No Speedup in distributed gmres? #1732

marco-butz · 2024-11-25T14:27:11Z

marco-butz
Nov 25, 2024

Hi everyone,

I am using ginkgo to solve large sparse complex linear systems with a system Matrix A of dimensions up to about 14400000x14400000. On a single Nvidia A100 solving the system takes about ten minutes. I employ ginkgo in an iterative optimization setting, where performance is a critical factor. Each Node where I run my computations on is equipped with up to four (some eight) Nvidia A100. Therefore, I want to use the distributed solving feature of ginkgo.

I tried to adapt the "The distributed-solver program" from the documentation. However, I do not see any speedup. Even more, my implementation with MPI is slower the more MPI processes I use.

Performance vs. number of A100s employed:

I checked through nvidia-smi, that the problem indeed seems to be distributed over multiple GPUs.

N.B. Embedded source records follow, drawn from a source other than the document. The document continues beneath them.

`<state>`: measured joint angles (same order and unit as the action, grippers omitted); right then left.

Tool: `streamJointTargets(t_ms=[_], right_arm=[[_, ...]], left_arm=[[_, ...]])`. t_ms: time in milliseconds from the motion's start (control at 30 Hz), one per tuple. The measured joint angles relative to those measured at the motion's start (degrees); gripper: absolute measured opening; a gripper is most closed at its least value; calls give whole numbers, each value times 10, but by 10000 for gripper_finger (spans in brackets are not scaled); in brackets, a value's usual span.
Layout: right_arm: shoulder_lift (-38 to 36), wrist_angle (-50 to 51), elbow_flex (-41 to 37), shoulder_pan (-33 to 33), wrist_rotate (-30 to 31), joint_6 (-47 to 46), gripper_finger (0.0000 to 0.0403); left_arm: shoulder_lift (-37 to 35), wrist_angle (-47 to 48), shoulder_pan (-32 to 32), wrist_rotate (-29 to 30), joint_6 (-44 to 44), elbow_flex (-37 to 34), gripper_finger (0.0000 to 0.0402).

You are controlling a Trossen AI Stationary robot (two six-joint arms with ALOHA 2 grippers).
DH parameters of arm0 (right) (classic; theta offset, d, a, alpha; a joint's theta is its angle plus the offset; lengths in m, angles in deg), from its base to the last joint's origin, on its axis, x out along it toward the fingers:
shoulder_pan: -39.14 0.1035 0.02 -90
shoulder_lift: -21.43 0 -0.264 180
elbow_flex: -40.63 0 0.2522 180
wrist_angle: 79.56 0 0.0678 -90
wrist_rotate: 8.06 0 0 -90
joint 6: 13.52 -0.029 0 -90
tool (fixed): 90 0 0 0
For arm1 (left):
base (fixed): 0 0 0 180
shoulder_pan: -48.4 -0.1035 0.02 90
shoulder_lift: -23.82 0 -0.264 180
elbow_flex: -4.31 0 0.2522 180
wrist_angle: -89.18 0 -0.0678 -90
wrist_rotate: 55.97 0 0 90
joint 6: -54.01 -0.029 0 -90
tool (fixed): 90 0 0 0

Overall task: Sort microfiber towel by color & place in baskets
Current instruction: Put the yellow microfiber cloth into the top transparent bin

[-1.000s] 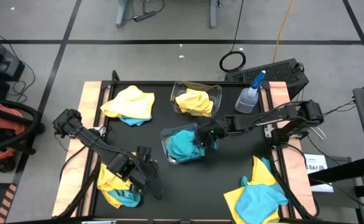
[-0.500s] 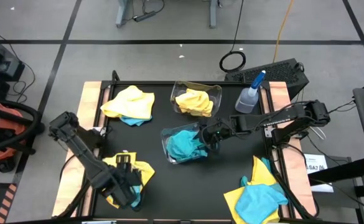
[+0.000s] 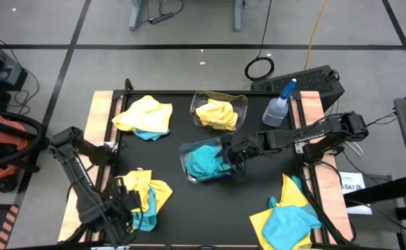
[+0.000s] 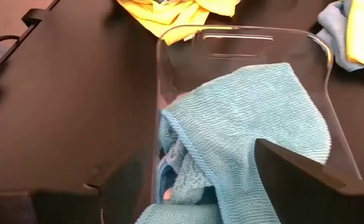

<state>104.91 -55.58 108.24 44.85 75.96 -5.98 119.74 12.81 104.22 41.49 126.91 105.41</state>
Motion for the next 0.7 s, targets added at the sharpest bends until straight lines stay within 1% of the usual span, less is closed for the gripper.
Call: streamJointTargets(t_ms=[167, 300, 500, 600, 700], right_arm=[[0, 6, 0, 8, 0, 0, 290], [0, 18, 0, 13, 0, -8, 290], [0, 33, 0, 22, 1, -16, 290], [0, 38, 1, 23, 1, -20, 290], [0, 46, 1, 23, 1, -23, 290]], left_arm=[[0, -6, 9, -16, 28, -47, 258], [-8, -32, 10, -26, 29, -94, 258], [-44, -107, 10, -10, 23, -171, 255], [-62, -151, 8, 0, 12, -202, 232], [-67, -169, 2, 1, -6, -219, 175]])
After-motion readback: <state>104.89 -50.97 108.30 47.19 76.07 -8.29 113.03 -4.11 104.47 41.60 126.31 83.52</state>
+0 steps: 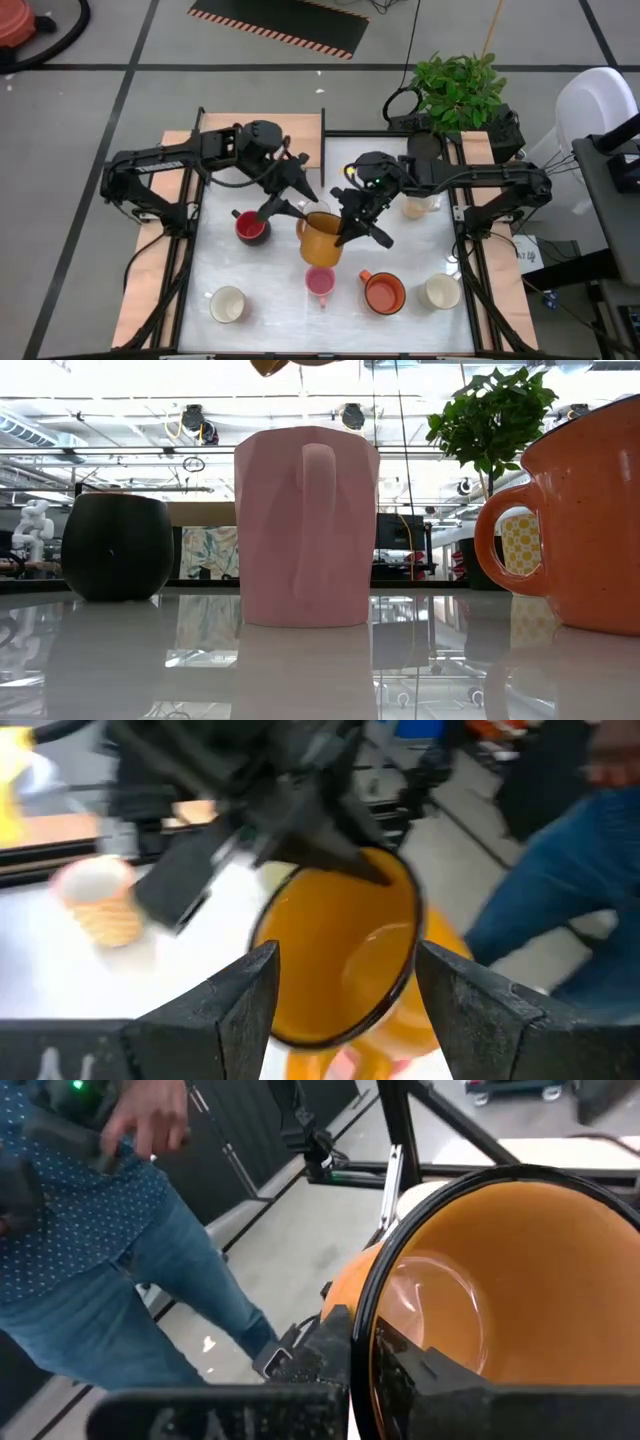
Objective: Place coffee mugs
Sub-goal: Put the yellow mug on the shelf
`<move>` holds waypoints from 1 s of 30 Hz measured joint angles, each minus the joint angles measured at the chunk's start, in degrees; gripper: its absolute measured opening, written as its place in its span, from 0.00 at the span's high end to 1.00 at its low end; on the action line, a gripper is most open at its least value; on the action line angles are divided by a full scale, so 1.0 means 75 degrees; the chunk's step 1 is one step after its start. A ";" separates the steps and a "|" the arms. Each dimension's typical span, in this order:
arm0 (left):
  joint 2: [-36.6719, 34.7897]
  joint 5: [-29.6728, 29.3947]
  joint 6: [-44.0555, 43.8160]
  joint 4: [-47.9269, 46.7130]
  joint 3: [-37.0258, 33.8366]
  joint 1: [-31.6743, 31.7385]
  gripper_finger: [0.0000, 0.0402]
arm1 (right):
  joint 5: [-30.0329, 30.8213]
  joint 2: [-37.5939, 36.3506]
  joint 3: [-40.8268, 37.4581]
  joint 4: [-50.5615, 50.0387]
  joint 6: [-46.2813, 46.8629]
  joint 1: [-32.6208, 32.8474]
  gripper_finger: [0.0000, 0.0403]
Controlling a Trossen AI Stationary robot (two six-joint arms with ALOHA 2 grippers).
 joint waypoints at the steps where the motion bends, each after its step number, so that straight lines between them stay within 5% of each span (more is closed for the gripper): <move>1: 0.0041 0.0196 0.0023 -0.0010 0.0000 -0.0030 0.41 | -0.0090 0.0035 0.0000 0.0032 0.0002 -0.0003 0.98; 11: 0.0268 0.0760 0.0803 -0.0559 -0.0006 -0.0352 0.43 | -0.0518 0.0227 0.0000 0.0502 0.0288 -0.0218 0.98; 30: 0.0343 0.0756 0.1524 -0.0706 -0.0003 0.0012 0.85 | -0.0728 0.0227 -0.0006 0.0398 -0.0069 -0.0463 0.97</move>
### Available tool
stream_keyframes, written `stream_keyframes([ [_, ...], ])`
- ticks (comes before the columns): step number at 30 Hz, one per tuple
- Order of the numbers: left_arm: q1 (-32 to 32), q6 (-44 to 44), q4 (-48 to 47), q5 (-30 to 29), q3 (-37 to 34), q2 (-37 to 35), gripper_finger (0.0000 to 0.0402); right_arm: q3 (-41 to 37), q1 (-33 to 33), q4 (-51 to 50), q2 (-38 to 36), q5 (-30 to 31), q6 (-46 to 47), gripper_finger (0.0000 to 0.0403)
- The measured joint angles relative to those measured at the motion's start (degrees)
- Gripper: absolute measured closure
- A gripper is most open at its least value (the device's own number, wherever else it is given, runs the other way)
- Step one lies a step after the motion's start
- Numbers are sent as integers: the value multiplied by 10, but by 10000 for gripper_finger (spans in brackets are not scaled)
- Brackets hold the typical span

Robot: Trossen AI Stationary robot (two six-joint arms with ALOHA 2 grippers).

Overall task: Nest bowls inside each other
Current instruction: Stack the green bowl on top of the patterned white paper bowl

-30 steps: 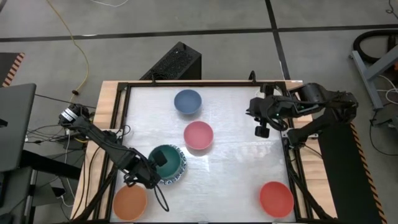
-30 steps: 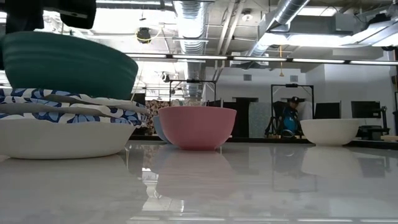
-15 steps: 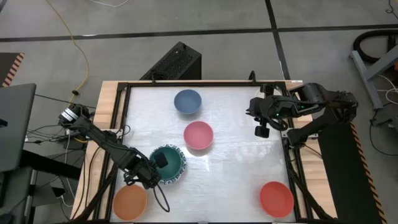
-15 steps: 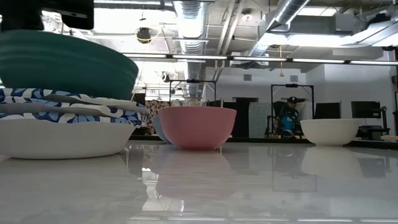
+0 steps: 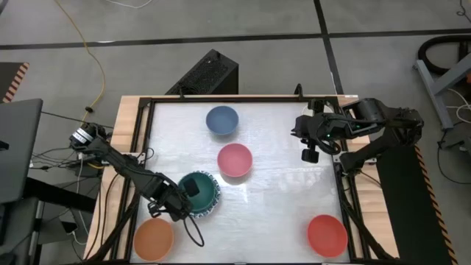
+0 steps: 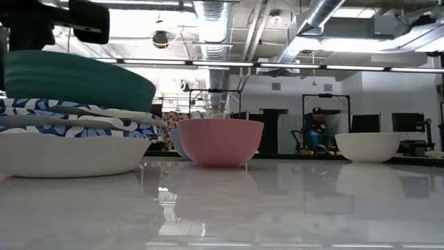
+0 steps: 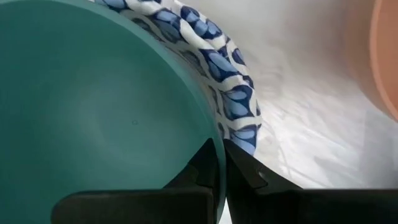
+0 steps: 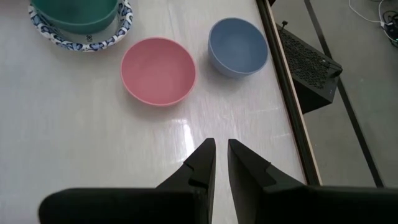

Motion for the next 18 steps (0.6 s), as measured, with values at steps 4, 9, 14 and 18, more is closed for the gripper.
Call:
stream_keyframes([
  [4, 0, -28, -1, -44, 9, -1, 401, 0, 0, 0, 0, 0, 0, 339],
  [9, 3, -35, -1, -9, 16, -3, 401, 0, 0, 2, 0, 0, -5, 339],
  [14, 3, -36, 3, -2, 7, -3, 401, -2, 0, 13, 0, 0, -4, 339],
  [18, 3, -58, 7, -33, 0, -3, 401, -36, 0, 88, -1, -23, 14, 339],
])
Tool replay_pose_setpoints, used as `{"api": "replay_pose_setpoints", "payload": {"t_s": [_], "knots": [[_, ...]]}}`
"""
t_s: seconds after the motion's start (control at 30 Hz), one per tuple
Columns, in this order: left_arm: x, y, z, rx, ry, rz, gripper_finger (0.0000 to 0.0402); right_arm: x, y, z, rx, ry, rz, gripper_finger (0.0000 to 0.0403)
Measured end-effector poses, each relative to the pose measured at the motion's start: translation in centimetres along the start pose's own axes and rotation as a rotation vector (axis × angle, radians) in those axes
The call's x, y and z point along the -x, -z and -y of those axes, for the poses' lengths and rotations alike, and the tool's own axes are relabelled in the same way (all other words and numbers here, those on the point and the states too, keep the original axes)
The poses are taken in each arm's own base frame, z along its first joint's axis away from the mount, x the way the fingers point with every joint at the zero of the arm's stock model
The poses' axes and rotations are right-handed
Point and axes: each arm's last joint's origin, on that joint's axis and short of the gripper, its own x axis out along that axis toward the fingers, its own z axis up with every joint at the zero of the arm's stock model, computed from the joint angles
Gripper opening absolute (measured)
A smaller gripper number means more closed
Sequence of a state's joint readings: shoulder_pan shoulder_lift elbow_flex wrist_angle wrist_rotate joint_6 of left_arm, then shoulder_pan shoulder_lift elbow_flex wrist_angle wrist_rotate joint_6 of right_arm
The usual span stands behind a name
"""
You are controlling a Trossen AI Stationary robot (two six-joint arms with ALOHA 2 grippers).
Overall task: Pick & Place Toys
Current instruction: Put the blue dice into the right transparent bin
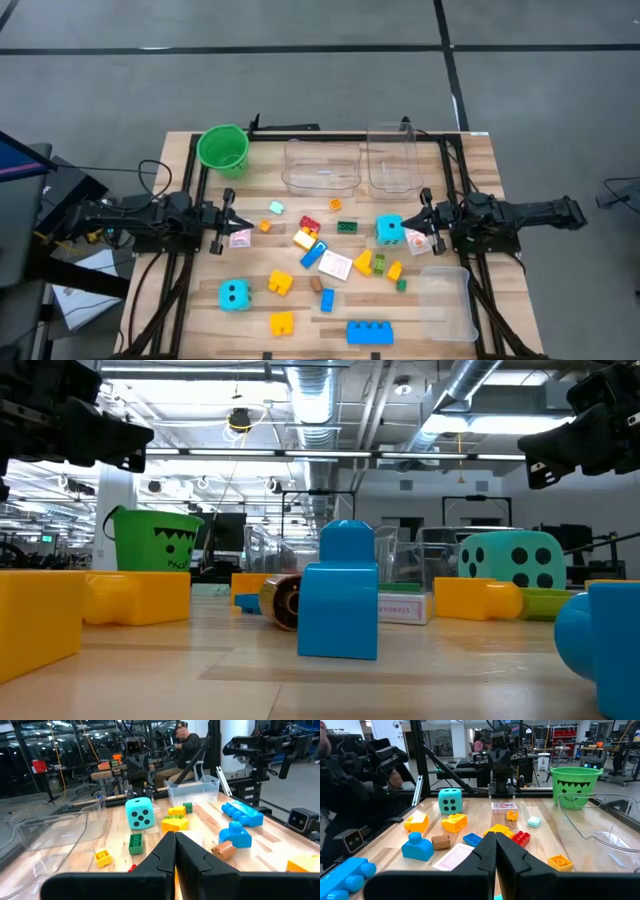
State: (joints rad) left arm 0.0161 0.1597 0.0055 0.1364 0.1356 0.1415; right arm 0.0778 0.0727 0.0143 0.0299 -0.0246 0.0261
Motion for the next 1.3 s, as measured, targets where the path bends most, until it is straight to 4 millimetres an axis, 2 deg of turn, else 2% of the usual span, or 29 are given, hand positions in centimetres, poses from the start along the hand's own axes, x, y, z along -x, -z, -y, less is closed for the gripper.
{"api": "replay_pose_setpoints", "payload": {"t_s": [0.77,1.0,1.07,1.17,1.3], "knots": [[-0.3,0.4,0.0,-0.028,0.008,-0.049,0.0,0.0,0.0,0.0,0.0,0.0,0.0,0.0],[-0.3,-0.5,-0.4,-0.042,-0.102,0.035,0.0,0.0,0.0,0.0,0.0,0.0,0.002,0.0],[-0.3,-0.8,-0.4,-0.044,-0.106,0.072,0.0,0.0,-0.4,0.0,-0.046,-0.002,0.036,0.0],[-0.2,-1.6,-0.5,-0.042,-0.116,0.147,0.0,0.0,-0.9,-0.1,-0.231,-0.015,0.094,0.0],[0.1,-2.8,-0.7,0.076,-0.142,0.285,0.0,0.3,-2.2,0.0,-0.334,-0.02,0.229,0.0]]}}
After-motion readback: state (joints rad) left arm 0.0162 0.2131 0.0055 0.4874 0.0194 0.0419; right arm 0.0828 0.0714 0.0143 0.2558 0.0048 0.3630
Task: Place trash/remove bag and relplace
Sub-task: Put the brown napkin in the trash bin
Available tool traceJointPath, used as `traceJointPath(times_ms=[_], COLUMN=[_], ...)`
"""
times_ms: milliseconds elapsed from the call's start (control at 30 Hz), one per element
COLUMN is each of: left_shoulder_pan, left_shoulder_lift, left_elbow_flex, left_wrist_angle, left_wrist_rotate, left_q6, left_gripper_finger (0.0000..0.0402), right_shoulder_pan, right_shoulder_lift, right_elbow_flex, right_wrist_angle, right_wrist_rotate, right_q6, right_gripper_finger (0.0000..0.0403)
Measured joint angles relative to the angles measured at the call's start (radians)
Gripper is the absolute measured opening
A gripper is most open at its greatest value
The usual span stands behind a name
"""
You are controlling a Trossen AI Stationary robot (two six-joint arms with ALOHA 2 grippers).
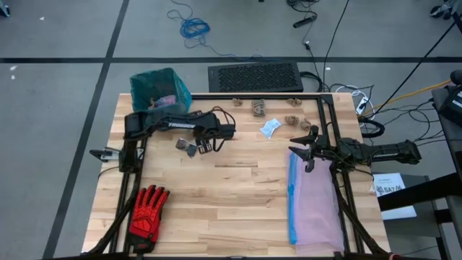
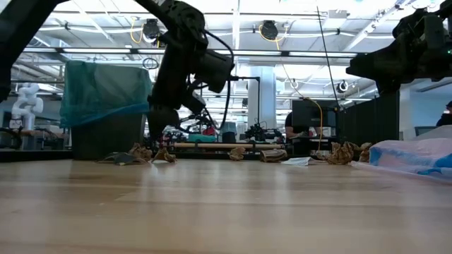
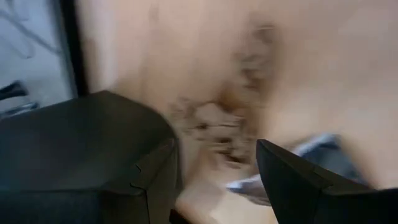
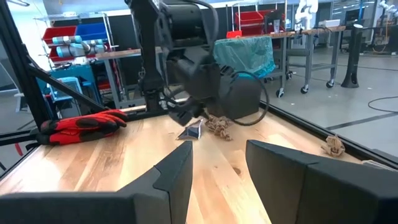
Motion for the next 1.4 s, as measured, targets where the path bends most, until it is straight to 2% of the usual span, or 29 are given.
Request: traceJointPath(times_ms=[233,400,700,767,833,967,1000,1133,1400], left_shoulder_pan=[0.066,0.096,0.125,0.115,0.098,0.054,0.046,0.004,-0.035], left_shoulder_lift=[0.002,0.002,0.0,0.0,0.0,0.001,-0.001,-0.033,-0.192], left_elbow_flex=[-0.019,-0.101,-0.221,-0.22,-0.208,-0.175,-0.164,-0.105,0.136], left_wrist_angle=[0.001,0.024,0.16,0.177,0.203,0.212,0.212,0.17,-0.06], left_wrist_rotate=[0.015,0.057,0.062,0.063,0.065,0.109,0.125,0.122,-0.086], left_q6=[0.024,0.03,0.087,0.091,0.109,0.162,0.166,0.166,0.136], left_gripper_finger=[0.0214,0.0214,0.0209,0.0192,0.0156,0.0037,0.002,0.0006,0.0002], right_shoulder_pan=[0.0,0.0,0.0,0.0,0.0,0.0,0.0,0.0,0.0], right_shoulder_lift=[0.0,0.0,0.0,0.0,0.0,0.0,0.0,0.0,0.0], right_elbow_flex=[0.0,0.0,0.0,0.0,0.0,0.0,0.0,0.0,0.0], right_wrist_angle=[-0.012,-0.015,-0.018,-0.014,-0.014,-0.013,-0.013,-0.013,-0.012], right_wrist_rotate=[0.0,0.0,0.0,0.0,0.0,0.0,0.0,0.0,0.0], right_q6=[0.0,0.0,0.0,0.0,0.0,0.0,0.0,0.0,0.0], right_gripper_finger=[0.0144,0.0144,0.0144,0.0144,0.0144,0.0144,0.0144,0.0144,0.0144])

The memory allocated on each A100 in case of two processes is about half of the memory allocated in the single-gpu case, which also makes sense to me. Only slightly above 50% of each GPU is used though. A single process uses 100%. The solution is correct, independent of how many GPUs are involved.

Below is my code, does anyone see any obvious mistakes? Loading the matrices is a bit of a mess because I employ the fix mentioned in #1731 . The correct functionality of this approach is confirmed by a ginkgo program not employing any distributed features.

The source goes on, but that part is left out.